2. The 2007 Taxation Year
[319] Counsel for Wuswig submits that the notice of determination for the 2007 taxation year should be vacated for two reasons. Counsel’s submissions on each of them can be summarized as follows:
-
1 -Under subsection 152(1.11) of the ITA, a notice of determination may be issued by the Minister to correct an abuse where the GAAR applies. Consequently, the issuance of such notice is conditional on the three conditions for the application of the GAAR being met. Because Wuswig did not receive a tax benefit in the 2007 taxation year, the first condition necessary for the application of the GAAR is not met and a notice of determination could not be issued for that 2007 taxation year.
-
2 -The Minister cannot rely only on a notice of determination under section 152(1.11) of the ITA to deny a tax benefit and apply the GAAR to a statute-barred year. By doing so, the Minister is trying to reassess a statute-barred taxation year with a notice of determination. To issue a notice of determination under subsection 152(1.11) for a taxation year, the Minister must deny a tax benefit for that taxation year under the GAAR. In this case, the Minister could not deny a tax benefit for the 2007 taxation year because the year was statute-barred.
a) Did a Tax Benefit Arise from the Avoidance Transaction in the 2007 Taxation Year?
[320] Pursuant to subsection 152(1.11) of the ITA, when the Minister ascertains the tax consequences of a transaction by reason of subsection 245(2) of the ITA, the Minister shall determine any amount that is relevant for the purposes of computing the income, the taxable income or the taxable income earned in Canada of, the tax or other amount payable by, or amount refundable to, a taxpayer under the ITA. Subsection 152(1.11) reads as follows:
152 (1.11) Where at any time the Minister ascertains the tax consequences to a taxpayer by reason of subsection 245(2) with respect to a transaction, the Minister
(a) shall, in the case of a determination pursuant to subsection 245(8), or
(b) may, in any other case,
determine any amount that is relevant for the purposes of computing the income, taxable income or taxable income earned in Canada of, tax or other amount payable by, or amount refundable to, the taxpayer under this Act and, where such a determination is made, the Minister shall send to the taxpayer, with all due dispatch, a notice of determination stating the amount so determined.

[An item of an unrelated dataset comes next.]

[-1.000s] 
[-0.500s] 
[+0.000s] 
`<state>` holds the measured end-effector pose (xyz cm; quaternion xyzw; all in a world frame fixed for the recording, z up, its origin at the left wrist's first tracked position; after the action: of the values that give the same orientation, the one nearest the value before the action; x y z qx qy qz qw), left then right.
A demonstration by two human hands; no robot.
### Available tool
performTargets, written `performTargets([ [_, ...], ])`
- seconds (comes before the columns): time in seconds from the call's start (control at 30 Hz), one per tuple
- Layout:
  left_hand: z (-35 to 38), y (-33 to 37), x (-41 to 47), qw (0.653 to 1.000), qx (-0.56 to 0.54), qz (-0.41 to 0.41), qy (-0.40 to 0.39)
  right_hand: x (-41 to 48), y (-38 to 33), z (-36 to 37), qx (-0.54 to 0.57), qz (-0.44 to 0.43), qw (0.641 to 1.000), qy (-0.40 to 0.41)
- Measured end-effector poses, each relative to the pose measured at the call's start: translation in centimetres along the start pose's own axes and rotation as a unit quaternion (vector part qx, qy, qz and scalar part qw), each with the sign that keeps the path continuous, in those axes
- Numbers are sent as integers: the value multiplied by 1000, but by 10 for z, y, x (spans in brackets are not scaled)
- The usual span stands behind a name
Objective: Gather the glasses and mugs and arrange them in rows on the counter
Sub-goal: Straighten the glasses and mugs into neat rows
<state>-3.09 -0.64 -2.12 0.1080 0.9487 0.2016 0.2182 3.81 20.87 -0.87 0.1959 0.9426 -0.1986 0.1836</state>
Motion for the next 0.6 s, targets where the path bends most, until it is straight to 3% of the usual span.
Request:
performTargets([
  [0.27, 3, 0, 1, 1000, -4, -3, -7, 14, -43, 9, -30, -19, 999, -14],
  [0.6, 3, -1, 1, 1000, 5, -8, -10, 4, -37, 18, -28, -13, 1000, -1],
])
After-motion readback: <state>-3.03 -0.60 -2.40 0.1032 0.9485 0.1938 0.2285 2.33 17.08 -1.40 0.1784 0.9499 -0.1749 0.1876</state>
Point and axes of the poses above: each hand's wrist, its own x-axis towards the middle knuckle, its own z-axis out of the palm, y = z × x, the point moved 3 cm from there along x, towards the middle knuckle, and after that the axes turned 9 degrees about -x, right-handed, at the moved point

[321] Where such a determination is made, the Minister sends the taxpayer a notice of determination stating the said amount by way of an adjustment. Subsection 245(2) reads as follows:
Where a transaction is an avoidance transaction, the tax consequences to a person shall be determined as is reasonable in the circumstances in order to deny a tax benefit that, but for this section, would result, directly or indirectly, from that transaction or from a series of transactions that includes that transaction.
[322] It is clear from the text of subsection 152(1.11) that, for it to apply, the GAAR must have been applied by the Minister since there is a direct reference to subsection 245(2) in the provision. Once the Minister concludes that the three conditions necessary for the application of the GAAR have been met, a notice of determination under subsection 152(1.11) can be sent to a taxpayer. Therefore, the Minister had to have concluded that Wuswig received a tax benefit from an avoidance transaction before the notice was sent.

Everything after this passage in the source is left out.